梅长苏在家养病的几天,苏宅闭门谢客,梅长苏想到院子里走走都被飞流鼓着的小脸挡回来。梅长苏哭笑不得,“飞流,苏哥哥就是去院子里透透气,这屋子里太闷了。”飞流撅嘴,认真的摇摇头,“不行,躺着。”梅长苏无语,只得回榻上躺着。正无聊着,甄平来报,蒙大统领来了。梅长苏简直像见到了救星一般,“快请。”“可是,”甄平为难,“晏大夫交代了谁都不见的。”“我现在已恢复了很多了,”梅长苏努力说服他,“蒙大哥来无非就是闲聊几句,又不会费神思。这几天我躺的浑浑噩噩,再闷下去都闷出病来了。”甄平半信半疑,不过看宗主的气色已经好很多,又想起晏大夫只特别交代了不见靖王,想来也无大碍,就把蒙挚请进来了。
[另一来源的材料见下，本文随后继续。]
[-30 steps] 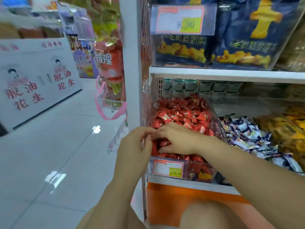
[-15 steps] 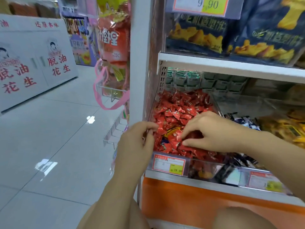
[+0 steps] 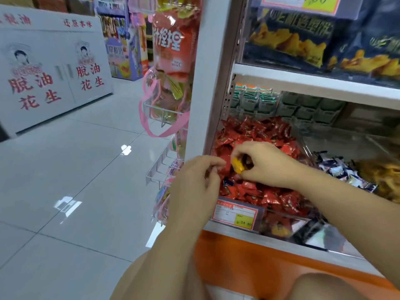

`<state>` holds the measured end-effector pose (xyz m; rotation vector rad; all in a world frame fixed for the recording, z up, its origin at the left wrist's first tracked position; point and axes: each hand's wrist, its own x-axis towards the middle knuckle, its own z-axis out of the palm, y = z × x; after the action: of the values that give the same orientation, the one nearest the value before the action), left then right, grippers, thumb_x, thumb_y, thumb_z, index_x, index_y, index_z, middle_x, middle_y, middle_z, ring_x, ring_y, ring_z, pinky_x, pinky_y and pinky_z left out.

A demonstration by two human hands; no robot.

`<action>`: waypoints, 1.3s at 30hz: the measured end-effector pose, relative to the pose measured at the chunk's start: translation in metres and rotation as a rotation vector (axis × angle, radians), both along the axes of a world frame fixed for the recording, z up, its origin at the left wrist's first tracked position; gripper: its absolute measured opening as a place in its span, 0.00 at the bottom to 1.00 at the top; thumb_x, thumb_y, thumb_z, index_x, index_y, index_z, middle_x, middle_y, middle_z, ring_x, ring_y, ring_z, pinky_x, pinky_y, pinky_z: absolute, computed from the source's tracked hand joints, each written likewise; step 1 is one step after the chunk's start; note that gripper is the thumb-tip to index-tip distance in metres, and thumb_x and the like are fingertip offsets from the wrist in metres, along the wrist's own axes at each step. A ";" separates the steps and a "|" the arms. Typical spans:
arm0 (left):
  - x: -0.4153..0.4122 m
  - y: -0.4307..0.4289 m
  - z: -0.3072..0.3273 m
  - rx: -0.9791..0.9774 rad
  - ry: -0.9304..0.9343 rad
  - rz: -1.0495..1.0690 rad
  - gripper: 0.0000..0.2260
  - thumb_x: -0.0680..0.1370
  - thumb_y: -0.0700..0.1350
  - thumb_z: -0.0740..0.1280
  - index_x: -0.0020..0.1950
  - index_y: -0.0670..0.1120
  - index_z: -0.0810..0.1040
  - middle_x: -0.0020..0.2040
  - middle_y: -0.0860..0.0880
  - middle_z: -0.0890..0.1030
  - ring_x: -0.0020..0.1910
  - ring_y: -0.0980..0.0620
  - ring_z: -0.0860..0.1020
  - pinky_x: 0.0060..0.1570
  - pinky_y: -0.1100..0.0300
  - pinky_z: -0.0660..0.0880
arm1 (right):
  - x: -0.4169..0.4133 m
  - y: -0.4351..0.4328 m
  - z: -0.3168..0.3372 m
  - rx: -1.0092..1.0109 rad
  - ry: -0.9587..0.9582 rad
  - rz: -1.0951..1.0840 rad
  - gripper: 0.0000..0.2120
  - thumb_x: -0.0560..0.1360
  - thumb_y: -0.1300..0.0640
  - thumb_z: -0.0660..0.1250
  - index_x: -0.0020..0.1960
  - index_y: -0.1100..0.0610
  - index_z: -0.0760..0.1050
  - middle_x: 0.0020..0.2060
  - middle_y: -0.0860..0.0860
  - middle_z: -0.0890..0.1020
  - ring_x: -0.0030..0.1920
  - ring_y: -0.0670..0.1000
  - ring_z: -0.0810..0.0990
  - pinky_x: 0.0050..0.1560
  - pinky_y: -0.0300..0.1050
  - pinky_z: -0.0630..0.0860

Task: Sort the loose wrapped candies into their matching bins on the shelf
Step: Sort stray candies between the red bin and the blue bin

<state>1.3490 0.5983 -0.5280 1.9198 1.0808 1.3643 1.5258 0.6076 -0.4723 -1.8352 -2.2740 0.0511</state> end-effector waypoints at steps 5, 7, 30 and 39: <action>0.007 -0.006 0.000 0.061 -0.006 0.016 0.12 0.75 0.45 0.59 0.51 0.53 0.81 0.47 0.59 0.79 0.50 0.59 0.76 0.50 0.63 0.73 | 0.003 -0.020 0.003 0.090 0.391 -0.096 0.13 0.68 0.60 0.75 0.45 0.50 0.72 0.42 0.47 0.79 0.36 0.42 0.74 0.38 0.34 0.70; 0.016 -0.011 0.001 0.092 -0.018 0.002 0.12 0.75 0.43 0.59 0.50 0.53 0.81 0.46 0.60 0.79 0.49 0.59 0.76 0.49 0.61 0.74 | 0.005 -0.032 0.005 0.193 0.443 -0.136 0.13 0.68 0.57 0.75 0.45 0.51 0.72 0.42 0.44 0.79 0.40 0.42 0.75 0.40 0.34 0.70; 0.138 -0.053 0.001 0.306 0.214 -0.251 0.12 0.75 0.42 0.60 0.51 0.48 0.81 0.56 0.53 0.79 0.54 0.50 0.78 0.52 0.46 0.76 | 0.181 -0.185 0.010 0.318 0.218 -0.756 0.20 0.79 0.61 0.62 0.70 0.56 0.68 0.73 0.53 0.64 0.73 0.54 0.62 0.71 0.47 0.58; 0.072 -0.033 0.012 0.263 0.007 -0.067 0.11 0.74 0.39 0.61 0.50 0.48 0.81 0.48 0.56 0.79 0.47 0.62 0.74 0.48 0.70 0.69 | 0.054 -0.117 0.010 0.193 0.255 -0.236 0.11 0.77 0.58 0.65 0.59 0.52 0.79 0.54 0.45 0.80 0.53 0.40 0.75 0.51 0.21 0.63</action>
<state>1.4207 0.5657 -0.5156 2.1263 0.8667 1.5256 1.5793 0.4901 -0.4628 -1.8614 -1.8162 0.0251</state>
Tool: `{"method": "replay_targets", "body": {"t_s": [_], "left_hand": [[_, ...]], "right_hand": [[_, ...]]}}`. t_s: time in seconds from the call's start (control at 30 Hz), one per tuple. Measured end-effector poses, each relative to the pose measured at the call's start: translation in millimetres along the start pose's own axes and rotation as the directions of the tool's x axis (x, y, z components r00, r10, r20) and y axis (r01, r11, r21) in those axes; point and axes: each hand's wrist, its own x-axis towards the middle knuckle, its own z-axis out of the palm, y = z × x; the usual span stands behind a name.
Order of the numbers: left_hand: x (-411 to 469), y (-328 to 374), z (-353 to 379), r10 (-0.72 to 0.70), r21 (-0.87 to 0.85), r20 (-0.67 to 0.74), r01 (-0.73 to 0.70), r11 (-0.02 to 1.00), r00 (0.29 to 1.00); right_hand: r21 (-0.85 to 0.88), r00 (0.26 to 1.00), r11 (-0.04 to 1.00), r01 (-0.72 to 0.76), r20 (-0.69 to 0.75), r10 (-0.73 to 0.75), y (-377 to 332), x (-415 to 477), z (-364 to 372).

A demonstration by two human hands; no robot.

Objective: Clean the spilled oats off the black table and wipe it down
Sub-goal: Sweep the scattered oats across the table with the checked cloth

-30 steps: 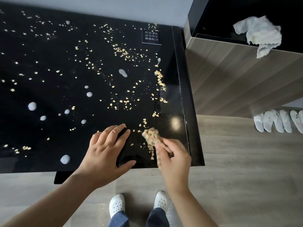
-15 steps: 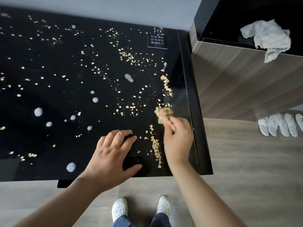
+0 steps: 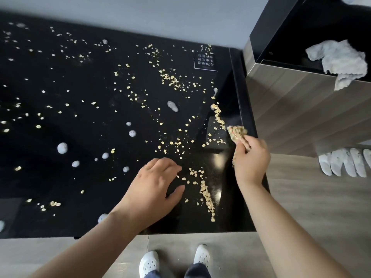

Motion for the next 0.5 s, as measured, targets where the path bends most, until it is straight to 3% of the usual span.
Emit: {"method": "replay_targets", "body": {"t_s": [0.1,0.2,0.3,0.5], "left_hand": [[16.7,-4.2,-2.8,-0.036,0.032,-0.037,0.037,0.999,0.999],[33.8,-7.7,-6.8,-0.099,0.105,-0.057,0.105,0.989,0.993],[45.4,-13.1,-10.8,-0.165,0.148,-0.036,0.169,0.974,0.986],[63.9,-15.6,-3.0,-0.202,0.162,0.024,0.196,0.967,0.979]], "right_hand": [[0.047,0.993,0.993,0.109,0.028,-0.111,-13.6,-22.0,12.8],[0.148,0.959,0.965,0.216,0.152,-0.238,-27.0,-42.1,19.0],[0.311,0.961,0.948,0.065,0.236,-0.144,-29.7,-39.4,11.0],[0.25,0.992,0.964,0.088,0.062,-0.106,-4.8,38.5,-13.5]]}}
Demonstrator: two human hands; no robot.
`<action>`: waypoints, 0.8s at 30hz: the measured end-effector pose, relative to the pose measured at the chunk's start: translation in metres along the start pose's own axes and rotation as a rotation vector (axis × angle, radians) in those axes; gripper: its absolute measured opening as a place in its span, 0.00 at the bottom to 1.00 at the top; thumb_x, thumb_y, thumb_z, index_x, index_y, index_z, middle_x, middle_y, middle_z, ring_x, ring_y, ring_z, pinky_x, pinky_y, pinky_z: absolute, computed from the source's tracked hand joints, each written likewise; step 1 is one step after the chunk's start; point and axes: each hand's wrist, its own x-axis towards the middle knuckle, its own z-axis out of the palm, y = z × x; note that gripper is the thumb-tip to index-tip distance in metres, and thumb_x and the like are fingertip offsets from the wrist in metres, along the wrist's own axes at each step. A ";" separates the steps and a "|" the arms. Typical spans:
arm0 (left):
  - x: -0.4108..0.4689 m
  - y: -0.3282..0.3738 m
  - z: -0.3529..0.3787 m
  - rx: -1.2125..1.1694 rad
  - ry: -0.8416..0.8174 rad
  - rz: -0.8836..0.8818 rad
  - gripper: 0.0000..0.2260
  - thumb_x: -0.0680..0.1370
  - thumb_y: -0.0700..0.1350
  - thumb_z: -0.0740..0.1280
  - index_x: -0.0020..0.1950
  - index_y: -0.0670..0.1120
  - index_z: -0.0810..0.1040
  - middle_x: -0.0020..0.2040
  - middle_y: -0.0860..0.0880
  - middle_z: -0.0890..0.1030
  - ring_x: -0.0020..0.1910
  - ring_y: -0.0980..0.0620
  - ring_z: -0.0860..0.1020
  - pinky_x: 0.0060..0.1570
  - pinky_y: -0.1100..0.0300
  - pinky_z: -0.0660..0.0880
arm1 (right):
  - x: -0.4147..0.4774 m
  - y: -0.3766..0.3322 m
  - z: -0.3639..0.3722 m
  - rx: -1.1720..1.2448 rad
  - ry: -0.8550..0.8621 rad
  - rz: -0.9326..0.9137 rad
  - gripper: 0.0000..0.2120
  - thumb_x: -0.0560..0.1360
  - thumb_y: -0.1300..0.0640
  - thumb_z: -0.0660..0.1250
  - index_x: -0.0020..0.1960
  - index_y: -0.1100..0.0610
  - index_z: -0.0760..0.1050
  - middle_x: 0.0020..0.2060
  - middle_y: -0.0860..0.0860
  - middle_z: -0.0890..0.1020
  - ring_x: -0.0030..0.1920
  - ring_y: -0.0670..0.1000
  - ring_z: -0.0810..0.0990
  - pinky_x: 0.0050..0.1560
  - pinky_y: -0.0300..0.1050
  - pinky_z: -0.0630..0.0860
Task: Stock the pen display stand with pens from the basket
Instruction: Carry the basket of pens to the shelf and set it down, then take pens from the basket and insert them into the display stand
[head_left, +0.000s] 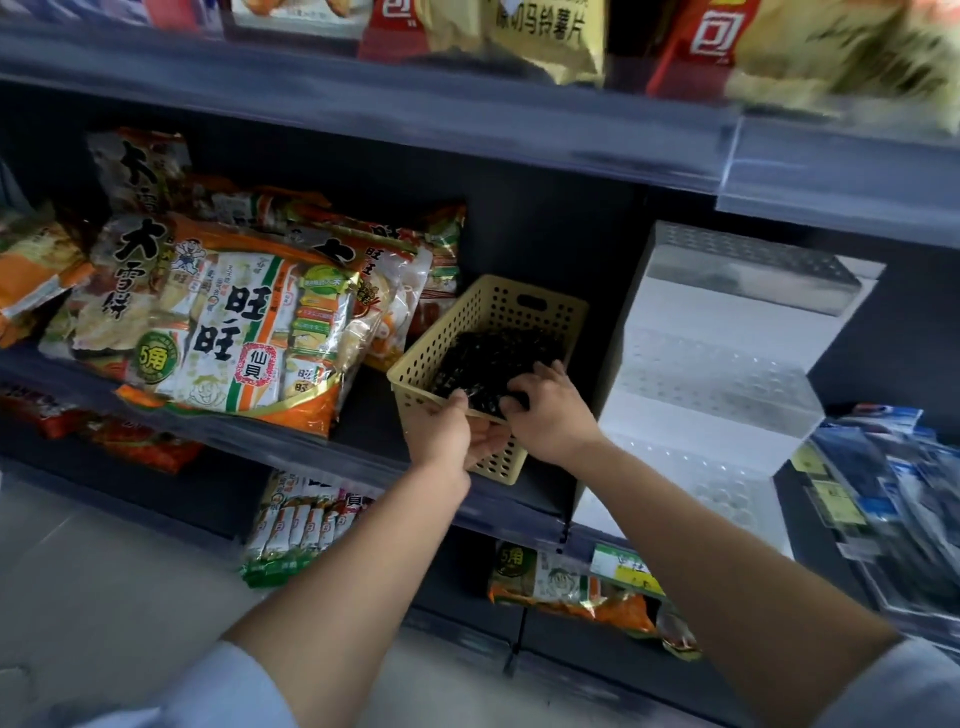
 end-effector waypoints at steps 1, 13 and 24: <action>0.001 0.002 -0.002 0.043 -0.027 -0.023 0.06 0.81 0.42 0.60 0.53 0.39 0.71 0.37 0.38 0.78 0.34 0.43 0.80 0.28 0.54 0.80 | -0.007 0.001 -0.002 0.005 -0.009 -0.044 0.17 0.79 0.49 0.59 0.61 0.58 0.76 0.65 0.60 0.73 0.72 0.56 0.62 0.76 0.45 0.43; 0.009 0.006 -0.032 1.687 0.193 0.873 0.20 0.82 0.55 0.50 0.65 0.51 0.74 0.73 0.48 0.67 0.75 0.49 0.56 0.72 0.45 0.44 | -0.035 0.018 -0.028 -0.078 -0.165 -0.205 0.15 0.82 0.55 0.55 0.56 0.58 0.80 0.62 0.51 0.77 0.76 0.49 0.52 0.72 0.39 0.50; 0.022 0.022 -0.031 1.834 0.109 1.194 0.21 0.82 0.51 0.52 0.30 0.50 0.70 0.25 0.55 0.69 0.26 0.51 0.70 0.68 0.45 0.63 | -0.025 0.036 -0.023 -0.091 -0.147 -0.271 0.14 0.81 0.57 0.57 0.53 0.59 0.80 0.59 0.50 0.79 0.76 0.48 0.53 0.68 0.34 0.56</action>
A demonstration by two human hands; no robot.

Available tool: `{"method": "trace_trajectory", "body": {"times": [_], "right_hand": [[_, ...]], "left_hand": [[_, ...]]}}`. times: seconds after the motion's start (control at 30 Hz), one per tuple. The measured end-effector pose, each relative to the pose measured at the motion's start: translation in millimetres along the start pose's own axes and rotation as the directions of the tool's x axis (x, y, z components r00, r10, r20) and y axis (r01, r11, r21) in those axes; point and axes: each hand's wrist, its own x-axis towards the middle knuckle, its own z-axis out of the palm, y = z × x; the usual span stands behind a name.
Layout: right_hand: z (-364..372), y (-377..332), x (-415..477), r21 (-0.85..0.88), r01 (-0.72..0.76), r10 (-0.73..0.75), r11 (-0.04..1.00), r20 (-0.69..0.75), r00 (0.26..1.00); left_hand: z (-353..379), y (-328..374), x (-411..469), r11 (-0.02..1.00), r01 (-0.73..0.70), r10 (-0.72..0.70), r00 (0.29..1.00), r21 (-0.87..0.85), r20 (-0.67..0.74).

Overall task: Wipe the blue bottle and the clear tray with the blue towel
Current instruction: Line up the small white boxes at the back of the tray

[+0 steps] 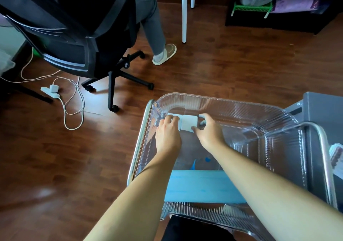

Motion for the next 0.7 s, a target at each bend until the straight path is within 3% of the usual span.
{"method": "trace_trajectory", "body": {"times": [0.43, 0.7], "right_hand": [[-117.3, -54.5, -57.9, -0.082, 0.280, -0.285, 0.956, -0.057, 0.957], [-249.9, -39.9, -91.0, -0.078, 0.223, -0.237, 0.972, -0.311, 0.920]], "left_hand": [[-96.2, 52.0, -20.3, 0.973, -0.222, 0.222, 0.975, 0.069, 0.017], [-123.1, 164.8, -25.6, 0.869, -0.480, 0.482, 0.876, 0.122, 0.017]]}}
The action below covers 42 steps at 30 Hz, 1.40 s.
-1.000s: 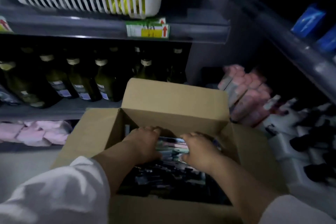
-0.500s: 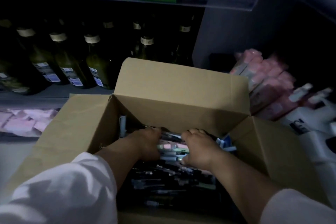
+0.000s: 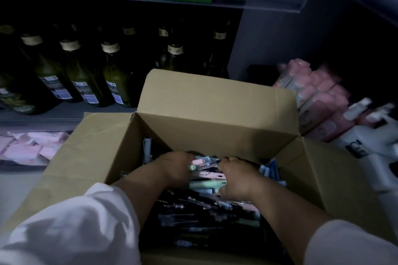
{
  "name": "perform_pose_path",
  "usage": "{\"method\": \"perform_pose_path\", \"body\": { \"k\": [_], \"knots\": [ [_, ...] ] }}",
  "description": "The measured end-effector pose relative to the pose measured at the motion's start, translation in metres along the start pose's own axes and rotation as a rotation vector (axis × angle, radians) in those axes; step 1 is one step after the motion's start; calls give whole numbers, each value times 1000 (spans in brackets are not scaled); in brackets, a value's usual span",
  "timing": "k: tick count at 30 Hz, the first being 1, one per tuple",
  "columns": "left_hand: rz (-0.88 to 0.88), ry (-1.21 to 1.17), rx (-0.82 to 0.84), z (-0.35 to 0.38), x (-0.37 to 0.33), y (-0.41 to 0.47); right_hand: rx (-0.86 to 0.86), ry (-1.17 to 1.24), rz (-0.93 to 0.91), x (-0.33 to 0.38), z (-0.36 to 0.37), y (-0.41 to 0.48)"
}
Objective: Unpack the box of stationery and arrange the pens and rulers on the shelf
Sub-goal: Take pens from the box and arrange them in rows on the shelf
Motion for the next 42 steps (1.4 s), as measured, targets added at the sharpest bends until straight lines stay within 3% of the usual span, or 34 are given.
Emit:
{"method": "perform_pose_path", "body": {
  "k": [3, 6, 10, 17, 24, 31, 36, 42],
  "knots": [
    [9, -117, -3, -4, -1, -1, 37, -19, -14, -3, -5, -2],
    [-12, -273, -38, -12, -4, -5, -34, -1, -24, -6, -15, -9],
    [-31, -681, -66, -27, -14, -24, -92, 241, -14, -11, -28, -27],
    [-74, -1057, -80, -83, -46, -72, -177, 600, -20, -3, -66, -69],
    [-68, -1376, -125, -159, -96, -139, -288, 804, -53, 21, -152, -138],
    [-18, -1360, 18, -222, -170, -225, -332, 1221, -78, 47, -247, -241],
    [77, -1141, 100, -256, -220, -283, -415, 1345, -30, 52, -297, -325],
    [272, -1115, 202, -270, -272, -345, -632, 1473, 70, 63, -325, -425]
  ]
}}
Point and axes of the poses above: each hand's wrist, its own y-axis towards the middle knuckle, its own z-axis out of the palm, x = y × z, the point moved 2 cm from there along y, towards the middle knuckle, and after that the axes turned 4 degrees about -z, right-handed, at the moved point
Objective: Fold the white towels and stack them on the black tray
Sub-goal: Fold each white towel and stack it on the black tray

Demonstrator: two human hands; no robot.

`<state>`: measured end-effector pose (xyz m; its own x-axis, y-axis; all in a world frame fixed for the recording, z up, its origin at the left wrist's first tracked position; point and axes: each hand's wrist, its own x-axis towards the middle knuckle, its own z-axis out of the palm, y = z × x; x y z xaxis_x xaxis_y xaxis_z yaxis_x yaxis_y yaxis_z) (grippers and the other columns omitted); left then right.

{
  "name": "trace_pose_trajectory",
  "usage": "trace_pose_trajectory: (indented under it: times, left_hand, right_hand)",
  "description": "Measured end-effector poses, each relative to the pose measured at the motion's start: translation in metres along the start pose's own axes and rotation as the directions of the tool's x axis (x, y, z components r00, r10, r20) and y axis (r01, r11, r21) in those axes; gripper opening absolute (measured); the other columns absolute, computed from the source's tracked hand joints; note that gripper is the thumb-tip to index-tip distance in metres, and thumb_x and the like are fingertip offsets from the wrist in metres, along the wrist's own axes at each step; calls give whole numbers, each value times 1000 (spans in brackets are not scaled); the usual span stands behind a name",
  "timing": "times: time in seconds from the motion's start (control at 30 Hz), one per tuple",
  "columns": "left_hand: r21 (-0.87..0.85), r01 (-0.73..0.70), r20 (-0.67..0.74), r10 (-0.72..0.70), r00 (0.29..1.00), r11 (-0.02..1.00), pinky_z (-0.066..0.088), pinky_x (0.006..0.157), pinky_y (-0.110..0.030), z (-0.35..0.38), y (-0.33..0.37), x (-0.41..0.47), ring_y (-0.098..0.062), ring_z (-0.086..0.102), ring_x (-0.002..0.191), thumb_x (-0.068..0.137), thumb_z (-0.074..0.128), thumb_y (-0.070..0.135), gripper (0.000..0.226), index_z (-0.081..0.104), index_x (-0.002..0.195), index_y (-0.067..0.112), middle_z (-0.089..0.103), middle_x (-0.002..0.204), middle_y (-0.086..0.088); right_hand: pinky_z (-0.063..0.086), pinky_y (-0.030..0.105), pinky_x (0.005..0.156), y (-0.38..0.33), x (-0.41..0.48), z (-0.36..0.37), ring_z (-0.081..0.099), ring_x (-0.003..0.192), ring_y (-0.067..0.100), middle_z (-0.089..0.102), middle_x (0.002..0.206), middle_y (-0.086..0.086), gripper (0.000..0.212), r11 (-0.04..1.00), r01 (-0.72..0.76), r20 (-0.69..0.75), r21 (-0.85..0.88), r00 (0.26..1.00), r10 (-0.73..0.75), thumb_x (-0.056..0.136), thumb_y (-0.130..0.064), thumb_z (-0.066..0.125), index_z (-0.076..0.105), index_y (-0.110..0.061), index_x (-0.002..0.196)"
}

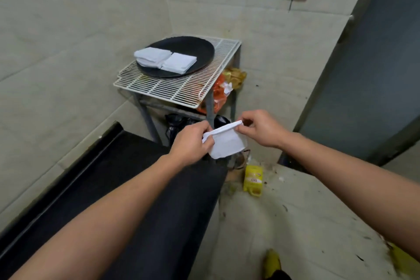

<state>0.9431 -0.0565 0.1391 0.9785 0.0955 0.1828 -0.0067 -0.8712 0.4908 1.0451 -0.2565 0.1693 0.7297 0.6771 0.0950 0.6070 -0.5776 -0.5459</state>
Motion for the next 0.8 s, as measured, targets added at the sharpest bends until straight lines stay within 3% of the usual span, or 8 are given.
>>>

“小殊啊,你这一病可吓死我了。”蒙挚进来便说道。虽然在外间散了散凉气才进来,但是带进来的清冷空气还是让梅长苏打了个冷颤,不由紧了紧围着的毯子。“有什么吓着的,”梅长苏一边沏茶,一边不咸不淡的说,“不过是些老毛病,受了些寒罢了。”蒙挚不信,“谁受了寒会昏睡三天三夜啊,小殊,你跟我说实话,你的病是不是又严重了?”梅长苏无所谓的笑笑,“不过是身子比旁人弱些,多睡了两日权当休息了,你看我现在不是好好的?”蒙挚见他气色确实无碍,半信半疑到,“我跟你说,你身子不好就好好调养,大雪天的非跑出去做什么?”梅长苏叹口气,“景睿去南楚了,我总得去送送他。”蒙挚听到是去送景睿,埋怨也就少了许多,“景睿这孩子,真是可惜。那样的宽厚仁义,偏偏要背负这么多。”梅长苏神色黯然,“蒙大哥,你是不是也觉得我做的很残忍?是不是对景睿太不公平了?”蒙挚看他内疚,忙安慰道,“都是谢玉做的孽,跟你有什么关系。景睿也这么大了,这些事也是迟早要知道的,你就不要太自责了。”“景睿视我为至交,”梅长苏声音低落,“我却利用他至此。为了自己的目的,不择手段的利用他人,蒙大哥,我真厌恶现在的自己。”“什么叫自己的目的,”蒙挚急了,“你是为了七万赤焰军沉冤昭雪,岂能和那些搬弄权谋,追名逐利之徒相提并论?小殊,你不要给自己这么大压力好不好。”梅长苏盯着炭火发呆,“但愿景睿,能原谅我。”

蒙挚心疼他,却又不会说什么安慰的话,只能转移话题,“不说这个了,小殊,你这是什么书?”蒙挚拿起桌上的一本书,“翔地记。还做了这么多批注。”梅长苏知他不忍看自己内疚,有意转移话题,也就顺着他,“不过是本游记,这里面内容详实有趣,我这几天在家里呆着也是无事,随手写几笔批注解闷。”蒙挚哦了一声,黎纲就匆匆忙忙的跑进来,“宗主,誉王来了,下马就往里面冲,拦都拦不住。”梅长苏看了蒙挚一眼,蒙挚会意,“我去密道里躲一会儿。”梅长苏点点头,看着他进了内室,整整神色迎接誉王。